Great article. Stereotyping women and men is a sexist act on its own…yet everyone does it. Yes, there are feminine and masculine qualities in all of us. Doesn't make you wonder what would happen in global peace negotiations if we had more women leading nations these days?
Thanks Barbara. Agree with comments by Farnaz Wallace, global peace negotiation would be more successful if woman ran them. 100 years ago, the male contingency of kings, Kaisers, czars, and emperors led the world to unparalleled slaughter and destruction.
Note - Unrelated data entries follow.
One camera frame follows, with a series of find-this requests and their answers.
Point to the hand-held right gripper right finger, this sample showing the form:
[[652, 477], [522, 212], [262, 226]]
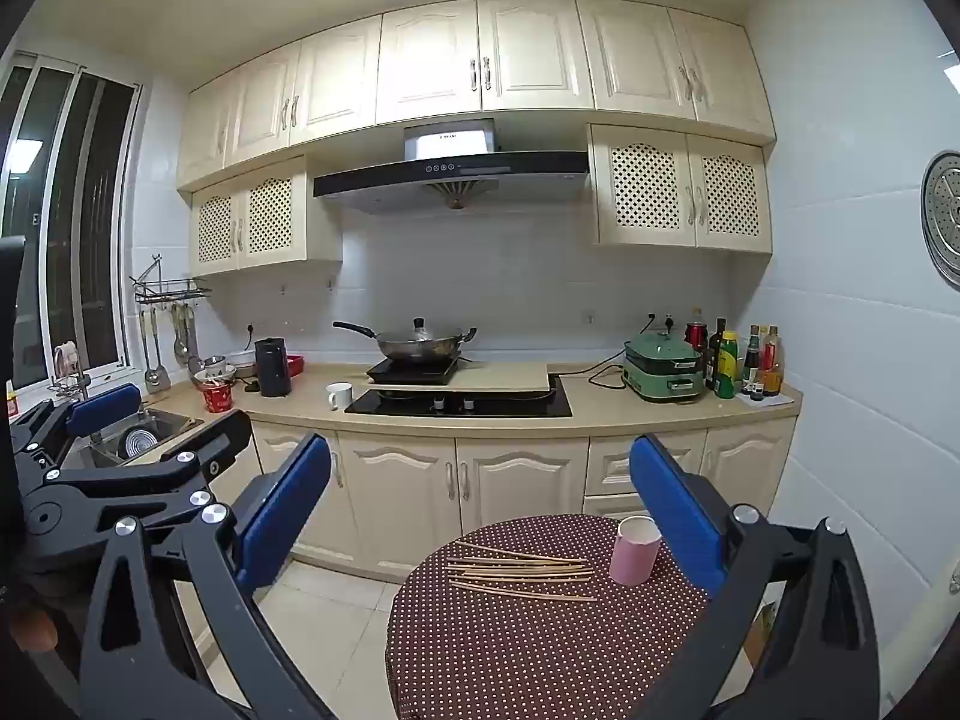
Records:
[[675, 510]]

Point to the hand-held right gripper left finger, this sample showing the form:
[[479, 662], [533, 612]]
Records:
[[285, 510]]

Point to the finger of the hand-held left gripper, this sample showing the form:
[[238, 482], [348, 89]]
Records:
[[105, 406], [187, 450]]

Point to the pink paper cup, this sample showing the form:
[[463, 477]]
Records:
[[634, 559]]

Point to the pile of wooden chopsticks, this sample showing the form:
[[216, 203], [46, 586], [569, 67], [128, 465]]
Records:
[[525, 574]]

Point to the person's left hand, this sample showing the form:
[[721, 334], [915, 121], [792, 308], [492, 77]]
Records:
[[35, 630]]

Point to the steel kitchen sink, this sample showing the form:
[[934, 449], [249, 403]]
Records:
[[161, 427]]

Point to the ribbed steel bowl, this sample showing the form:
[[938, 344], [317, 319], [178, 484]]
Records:
[[137, 442]]

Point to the hanging metal ladle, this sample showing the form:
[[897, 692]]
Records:
[[155, 379]]

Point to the red paper tub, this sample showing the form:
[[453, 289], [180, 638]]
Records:
[[217, 399]]

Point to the cream cabinet drawer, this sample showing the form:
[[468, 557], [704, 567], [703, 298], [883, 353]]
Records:
[[607, 465], [600, 506]]

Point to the hanging metal spoon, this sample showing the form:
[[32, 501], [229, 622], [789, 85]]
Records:
[[180, 349]]

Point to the black electric kettle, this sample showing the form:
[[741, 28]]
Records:
[[272, 371]]

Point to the cream kitchen base cabinet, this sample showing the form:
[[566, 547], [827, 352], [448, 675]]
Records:
[[397, 480]]

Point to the white mug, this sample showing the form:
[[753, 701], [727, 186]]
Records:
[[340, 397]]

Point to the small red box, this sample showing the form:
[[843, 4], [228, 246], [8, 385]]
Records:
[[296, 364]]

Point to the green electric grill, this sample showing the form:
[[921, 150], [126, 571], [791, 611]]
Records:
[[664, 371]]

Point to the white paper sheet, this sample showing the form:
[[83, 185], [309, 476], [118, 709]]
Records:
[[784, 397]]

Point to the soy sauce bottle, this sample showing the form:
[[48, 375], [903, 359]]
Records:
[[751, 367]]

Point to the dark oil bottle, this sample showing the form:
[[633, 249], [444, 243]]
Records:
[[712, 349]]

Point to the red label sauce bottle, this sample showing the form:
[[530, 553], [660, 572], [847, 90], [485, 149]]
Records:
[[772, 371]]

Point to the dark soda bottle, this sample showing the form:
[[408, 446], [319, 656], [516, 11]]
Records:
[[697, 334]]

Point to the sliding glass window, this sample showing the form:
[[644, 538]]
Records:
[[97, 202]]

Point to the black gas hob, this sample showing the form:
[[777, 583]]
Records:
[[525, 406]]

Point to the cream lattice door cabinet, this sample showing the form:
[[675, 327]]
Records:
[[217, 259], [690, 187]]

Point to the steel wok with lid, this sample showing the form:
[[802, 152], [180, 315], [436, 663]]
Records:
[[420, 349]]

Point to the round polka-dot table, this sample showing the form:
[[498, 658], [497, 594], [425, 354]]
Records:
[[525, 660]]

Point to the beige stone board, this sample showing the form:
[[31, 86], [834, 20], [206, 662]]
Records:
[[502, 376]]

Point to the black silver range hood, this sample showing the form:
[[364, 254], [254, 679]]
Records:
[[450, 165]]

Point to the metal steamer plate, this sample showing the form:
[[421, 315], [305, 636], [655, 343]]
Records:
[[945, 217]]

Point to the wall utensil rack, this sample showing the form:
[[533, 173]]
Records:
[[169, 289]]

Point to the cream upper wall cabinet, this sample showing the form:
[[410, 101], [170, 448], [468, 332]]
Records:
[[427, 60]]
INTERESTING. Replace Chamberlain with Thatcher; Peres with Meir in recent history. And for the future: Hollande with Le Pen and Obama with Clinton. Peace don't come easy and czarinas, kaiserfraus, queens, and empresses are no more suited to "global peace negotiations" as men are. Although, it is true that the only person in congress to vote against entry into WWI was Janette Rankin, a women elected to the House before she could vote for president. Unfortunately, she came back in 1941 to vote against going to war after Pearl Harbor. But heck a .500 batting average ain't so bad.
LePen should never be used near any of the women you mention. She is the maniacal female version of Hitler.
My point entirely, Ms. Lynn.
I do have to correct one thing in my comment above. Although Ms. Rankin did vote against entry into WWI, she was not alone and more than several male peaceniks joined her in the vote; however, she was the only dissenter in the WWII declaration for which she suffered a loss in the 1942 election.
Rhetoric does mean a lot. Leslie Stahl of CBS once made the point that the Carter Administration said all the right things about women and the Reagan administration didn't, but she herself was treated condescendingly and offputtingly by the Carterites whereas the Reagan people, from Baker on down, treated her professionally and equally as her male colleagues. Romney, in Massachusetts, set out not only to have a bi-partisan administration (how else to govern there for a Republican) but one in which women would fill an equal number of key positions, but blows it all with a phrase that can make him a fool.